Declining office: Meanwhile, Atlanta's office sector had the lowest trade volume at $361M, slightly below last quarter. The sales volume for the first three quarters of 2023 was 75% lower than in 2022. The largest trade of the quarter was the $175M debt assumption transaction of Three Ravinia, one of the tallest office buildings in Atlanta's suburbs, with Orlando-based Estein purchasing it at a 17% discount from the previous sale in 2016.

➥ THE TAKEAWAY

Return to normal: While Atlanta's real estate market is experiencing a slowdown, not all sectors are created equal. The downturn in Atlanta reflects a broader national slowdown due to the macro environment.
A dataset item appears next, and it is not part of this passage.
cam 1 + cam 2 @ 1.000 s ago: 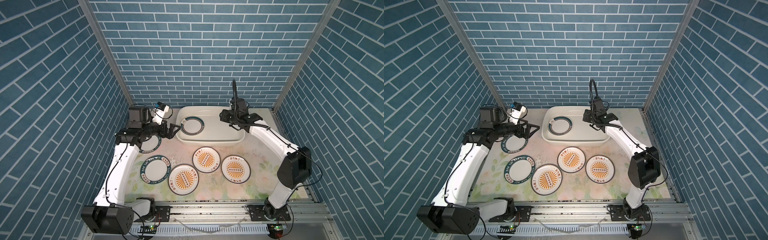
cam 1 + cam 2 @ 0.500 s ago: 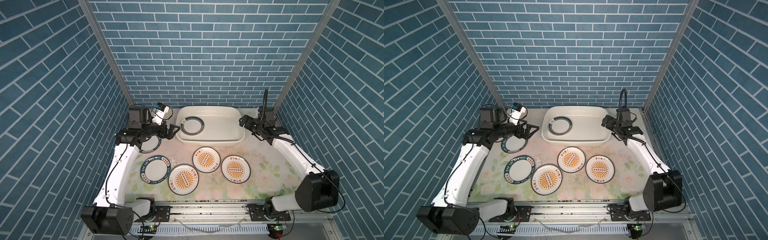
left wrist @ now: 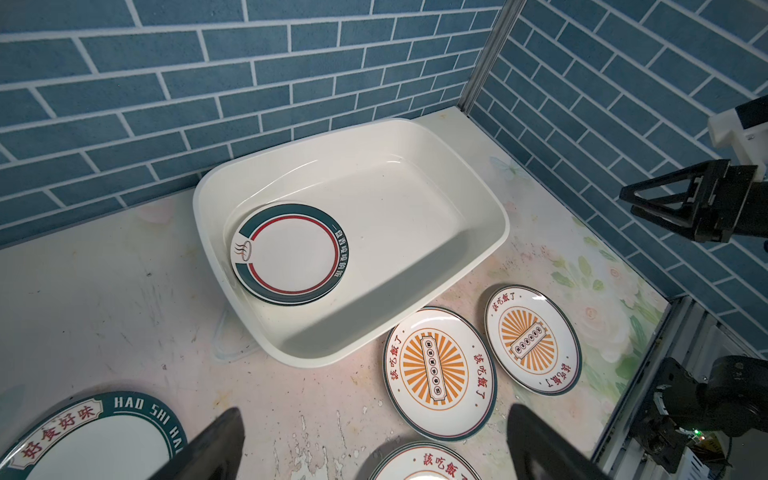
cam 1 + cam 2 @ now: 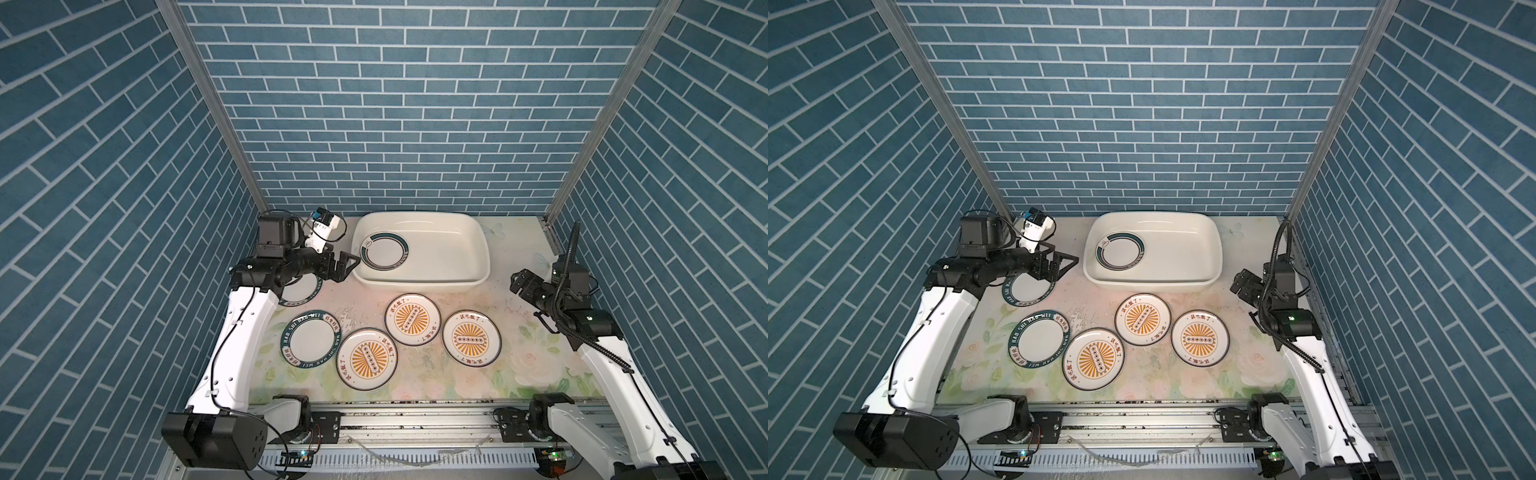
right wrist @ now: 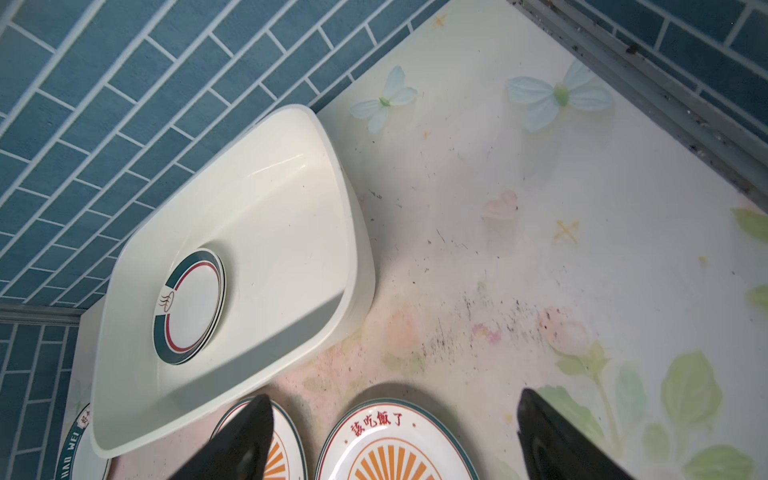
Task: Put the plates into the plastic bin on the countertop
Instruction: 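Withdraw the right gripper from the bin toward the sunburst plate nearest it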
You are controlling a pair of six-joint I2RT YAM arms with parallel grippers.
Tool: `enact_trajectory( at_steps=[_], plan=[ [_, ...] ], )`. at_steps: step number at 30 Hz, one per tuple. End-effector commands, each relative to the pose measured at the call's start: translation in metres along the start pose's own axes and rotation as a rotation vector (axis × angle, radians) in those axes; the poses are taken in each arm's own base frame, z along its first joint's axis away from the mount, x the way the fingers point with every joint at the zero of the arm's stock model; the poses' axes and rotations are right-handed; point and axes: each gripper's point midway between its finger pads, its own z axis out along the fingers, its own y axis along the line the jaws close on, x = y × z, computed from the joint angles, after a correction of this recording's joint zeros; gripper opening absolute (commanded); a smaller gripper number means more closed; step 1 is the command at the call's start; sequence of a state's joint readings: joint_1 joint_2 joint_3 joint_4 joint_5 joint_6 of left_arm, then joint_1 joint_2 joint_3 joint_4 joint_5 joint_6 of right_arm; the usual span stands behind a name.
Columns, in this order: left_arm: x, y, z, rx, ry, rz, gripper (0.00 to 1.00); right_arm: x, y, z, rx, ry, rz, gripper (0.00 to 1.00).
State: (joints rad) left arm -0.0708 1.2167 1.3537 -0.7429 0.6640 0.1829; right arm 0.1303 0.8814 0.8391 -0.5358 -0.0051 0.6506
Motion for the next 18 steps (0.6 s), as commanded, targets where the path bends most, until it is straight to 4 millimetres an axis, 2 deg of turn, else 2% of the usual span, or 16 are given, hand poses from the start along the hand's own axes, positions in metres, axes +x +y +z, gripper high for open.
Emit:
enact_trajectory(
  at_steps=[1,9,12,18],
  plan=[
    [-0.004,-0.010,-0.005,0.037,0.002,0.017,1.00,0.035,-0.009,-0.014,-0.007,0.117,0.024,0.85],
    [-0.004,-0.022,-0.011,0.076,-0.009,0.030,1.00,0.111,-0.035,-0.036,-0.030,0.284,0.154,0.78],
    [-0.005,-0.025,-0.010,0.093,-0.008,0.024,0.99,0.135,-0.045,-0.036,-0.036,0.322,0.200,0.77],
    [-0.001,-0.029,-0.004,0.114,0.017,0.022,1.00,0.168,-0.051,-0.027,-0.062,0.405,0.274,0.74]
  ],
)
While sales may be down from their 2021 peak, the market may be returning to a more normal state rather than spiraling out of control.

DAILY PICKS

  • Hotel homes: Marriott (MAR) and Hilton (HLT) are finding success in developing stand-alone branded residential properties as the demand for hotel-like homes increases.

  • New normal: Miami's office market, which experienced a post-pandemic boom, has returned to a more stable state with smaller office leases and a decrease in new-to-market tenants.
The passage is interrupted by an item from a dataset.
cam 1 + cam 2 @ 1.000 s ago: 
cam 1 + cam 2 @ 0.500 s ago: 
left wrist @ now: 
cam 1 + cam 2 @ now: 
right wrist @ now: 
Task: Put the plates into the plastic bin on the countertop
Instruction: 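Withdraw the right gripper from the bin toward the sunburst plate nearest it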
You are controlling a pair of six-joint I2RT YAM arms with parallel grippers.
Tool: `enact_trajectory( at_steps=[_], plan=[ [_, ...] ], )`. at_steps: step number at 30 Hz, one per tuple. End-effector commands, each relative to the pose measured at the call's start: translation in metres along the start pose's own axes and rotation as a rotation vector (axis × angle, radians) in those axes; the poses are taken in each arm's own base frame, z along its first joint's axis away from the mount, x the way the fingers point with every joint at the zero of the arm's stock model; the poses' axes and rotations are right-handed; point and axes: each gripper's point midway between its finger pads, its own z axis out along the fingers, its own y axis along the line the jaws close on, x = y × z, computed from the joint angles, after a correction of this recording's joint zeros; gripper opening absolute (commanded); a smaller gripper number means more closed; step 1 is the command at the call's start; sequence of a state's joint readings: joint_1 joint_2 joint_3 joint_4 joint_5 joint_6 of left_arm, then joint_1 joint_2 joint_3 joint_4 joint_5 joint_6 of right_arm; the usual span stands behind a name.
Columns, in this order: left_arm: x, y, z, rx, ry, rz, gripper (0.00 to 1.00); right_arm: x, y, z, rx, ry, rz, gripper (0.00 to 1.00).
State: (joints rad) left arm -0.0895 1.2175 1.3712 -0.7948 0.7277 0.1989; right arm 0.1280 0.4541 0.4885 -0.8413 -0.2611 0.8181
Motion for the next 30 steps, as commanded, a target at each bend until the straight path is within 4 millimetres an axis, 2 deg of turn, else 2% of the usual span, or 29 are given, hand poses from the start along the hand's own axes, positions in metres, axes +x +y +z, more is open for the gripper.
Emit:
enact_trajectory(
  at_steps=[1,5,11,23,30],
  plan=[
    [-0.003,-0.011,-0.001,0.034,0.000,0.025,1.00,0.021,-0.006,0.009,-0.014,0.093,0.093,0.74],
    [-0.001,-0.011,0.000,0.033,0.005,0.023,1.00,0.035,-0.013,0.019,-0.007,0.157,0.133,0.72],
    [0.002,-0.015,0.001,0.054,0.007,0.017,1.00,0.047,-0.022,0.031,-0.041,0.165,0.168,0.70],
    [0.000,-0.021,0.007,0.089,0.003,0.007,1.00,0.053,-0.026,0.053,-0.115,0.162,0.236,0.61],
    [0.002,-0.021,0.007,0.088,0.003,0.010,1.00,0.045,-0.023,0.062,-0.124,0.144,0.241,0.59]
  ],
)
  • Crisis in China: Country Garden, a major Chinese property developer, faces impending default on $187B in debt due to plummeting sales amid China's worsening real estate crisis

  • New product launch: PGIM Real Estate unveiled the RealAssetX innovation lab in collaboration with global universities, using over 50 years of data to develop new tech and research sustainability, AI, and real asset advancements in the real estate sector.

  • Beyond JVs: There’s a growing trend among institutional real estate investors to broaden their connections with operating partners by utilizing hybrid investment structures, moving beyond conventional joint ventures.

  • Beachfront victory: Despite objections from preservationists and nearby property owners, the Miami Beach Historic Preservation Board approved the construction of a 15-story condo building at the Ritz-Carlton hotel.

  • REGAL addition: Wells Fargo (WF) has hired Credit Suisse veteran Michael Kamras as a managing director in real estate, gaming, lodging, and leisure.

  • Buying spree: Tech billionaire Eric Schmidt, former chairman and CEO of Google (GOOGL), has been acquiring waterfront homes on Miami Beach's Sunset Islands, amassing a real estate portfolio totaling nearly $114M.

  • Parting ways: The head of the federal government's real estate portfolio, Nina Albert, is leaving her position after just 2 years at the helm.

  • Contested closures: Landlords of closed Target (TGT) stores are disputing the retailer's claim that rampant crime forced closures, suggesting other factors, like an inability to operate large-format stores in big cities, played a significant role in the decision.

  • Jump in delinquencies: According to CRED iQ, CMBS delinquencies increased to 5.19%, with 62% of new delinquencies attributed to maturity defaults or refinancing challenges, resulting in an overall distressed rate of 7.43% in September.

  • Shrinking sales: NYC's CRE market saw a 21% drop in transactions in Q3, returning to the Q1 levels and signaling a potentially weak year-end performance, with the total for 2023 expected to be less than $10B.

  • Office outlook: Prize-winning real estate economist Stijn Van Nieuwerburgh predict the office market will take years to recover due to high office vacancies resulting from the shift in where people work.

  • Trust during turbulence: In the face of negative headlines and market uncertainty, it's crucial for CRE firms to proactively communicate and frame their narrative, focusing on acknowledging challenges while maintaining credibility.

📈 CHART OF THE DAY

Average of the best nationwide rates for 30-year fixed-rate new purchase loans with an 80% LTV, a 700–760 FICO score, and no discount points

Last week, 30-year mortgage rates took a brief dip before spiking to a 23-year peak, marking the fourth record high in just eight days, with similar upward trends observed in various other loan types.